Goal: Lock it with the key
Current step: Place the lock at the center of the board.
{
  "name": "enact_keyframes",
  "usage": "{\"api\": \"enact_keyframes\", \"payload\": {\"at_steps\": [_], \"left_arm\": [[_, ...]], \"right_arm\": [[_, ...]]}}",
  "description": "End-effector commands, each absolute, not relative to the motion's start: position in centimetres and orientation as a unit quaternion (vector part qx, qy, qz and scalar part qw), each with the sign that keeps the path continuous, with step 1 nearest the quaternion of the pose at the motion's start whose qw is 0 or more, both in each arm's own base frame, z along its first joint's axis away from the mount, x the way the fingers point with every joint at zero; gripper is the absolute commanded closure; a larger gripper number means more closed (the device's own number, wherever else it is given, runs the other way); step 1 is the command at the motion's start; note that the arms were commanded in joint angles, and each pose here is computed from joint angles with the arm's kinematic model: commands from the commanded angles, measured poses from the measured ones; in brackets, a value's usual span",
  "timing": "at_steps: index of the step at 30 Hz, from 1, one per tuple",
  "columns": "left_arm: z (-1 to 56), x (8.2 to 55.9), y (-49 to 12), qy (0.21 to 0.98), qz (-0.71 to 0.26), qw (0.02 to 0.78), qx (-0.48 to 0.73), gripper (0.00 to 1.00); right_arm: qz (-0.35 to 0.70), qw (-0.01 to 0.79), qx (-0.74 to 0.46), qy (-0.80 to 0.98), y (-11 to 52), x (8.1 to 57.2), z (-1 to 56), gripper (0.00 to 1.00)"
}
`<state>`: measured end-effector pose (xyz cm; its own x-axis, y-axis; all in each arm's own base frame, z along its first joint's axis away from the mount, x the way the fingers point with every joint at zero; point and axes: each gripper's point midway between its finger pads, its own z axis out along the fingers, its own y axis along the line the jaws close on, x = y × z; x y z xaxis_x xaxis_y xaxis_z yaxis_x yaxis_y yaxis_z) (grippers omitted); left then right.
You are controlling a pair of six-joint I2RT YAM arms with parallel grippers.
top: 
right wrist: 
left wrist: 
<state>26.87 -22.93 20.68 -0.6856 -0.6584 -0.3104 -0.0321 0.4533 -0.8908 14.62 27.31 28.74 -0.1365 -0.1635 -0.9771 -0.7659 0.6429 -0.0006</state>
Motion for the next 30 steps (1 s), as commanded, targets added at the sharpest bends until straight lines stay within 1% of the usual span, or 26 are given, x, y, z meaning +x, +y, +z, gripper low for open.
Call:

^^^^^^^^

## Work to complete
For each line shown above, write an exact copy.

## Output for this exercise
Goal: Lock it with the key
Current step: Place the lock at the center of the board.
{
  "name": "enact_keyframes",
  "usage": "{\"api\": \"enact_keyframes\", \"payload\": {\"at_steps\": [_], \"left_arm\": [[_, ...]], \"right_arm\": [[_, ...]]}}",
  "description": "End-effector commands, each absolute, not relative to the motion's start: position in centimetres and orientation as a unit quaternion (vector part qx, qy, qz and scalar part qw), each with the sign that keeps the path continuous, with step 1 nearest the quaternion of the pose at the motion's start whose qw is 0 or more, both in each arm's own base frame, z along its first joint's axis away from the mount, x the way the fingers point with every joint at zero; gripper is the absolute commanded closure; a larger gripper number means more closed (the device's own number, wherever else it is given, runs the other way); step 1 is the command at the motion's start; note that the arms were commanded in joint angles, and each pose here is computed from joint angles with the arm's kinematic model: commands from the commanded angles, measured poses from the measured ones; in brackets, a value's usual span",
  "timing": "at_steps: index of the step at 30 Hz, from 1, one per tuple",
  "columns": "left_arm: z (-1 to 56), x (8.2 to 55.9), y (-49 to 12), qy (0.21 to 0.98), qz (-0.71 to 0.26), qw (0.02 to 0.78), qx (-0.48 to 0.73), gripper (0.00 to 1.00); right_arm: qz (-0.35 to 0.70), qw (-0.01 to 0.79), qx (-0.74 to 0.46), qy (-0.80 to 0.98), y (-11 to 52), x (8.1 to 57.2), z (-1 to 56), gripper (0.00 to 1.00)"
}
`<state>`: measured end-effector pose (xyz cm; its own x-axis, y-axis; all in each arm's own base frame, z along its first joint's axis away from the mount, x the way the fingers point with every joint at zero; point and axes: each gripper's point midway between its finger pads, its own z axis out along the fingers, its own y axis along the line the jaws close on, x = y × z; x y z xaxis_x xaxis_y xaxis_z yaxis_x yaxis_y yaxis_z) (grippers omitted); left then right.
You are controlling a pair of six-joint I2RT YAM arms with parallel grippers.
top: 
right wrist: 
left wrist: 
<state>26.87 -22.93 20.68 -0.6856 -0.6584 -0.3104 -0.0321 0.4533 -0.8908 14.62 27.31 28.74 -0.1365 -0.1635 -0.9771 -0.7659 0.6429 -0.0006</state>
Motion for the next 30 steps (1 s), as commanded, targets added at the sharpest bends until straight lines stay within 1% of the usual span, or 26 are given, x, y, z meaning +x, +y, +z, gripper low for open.
Call:

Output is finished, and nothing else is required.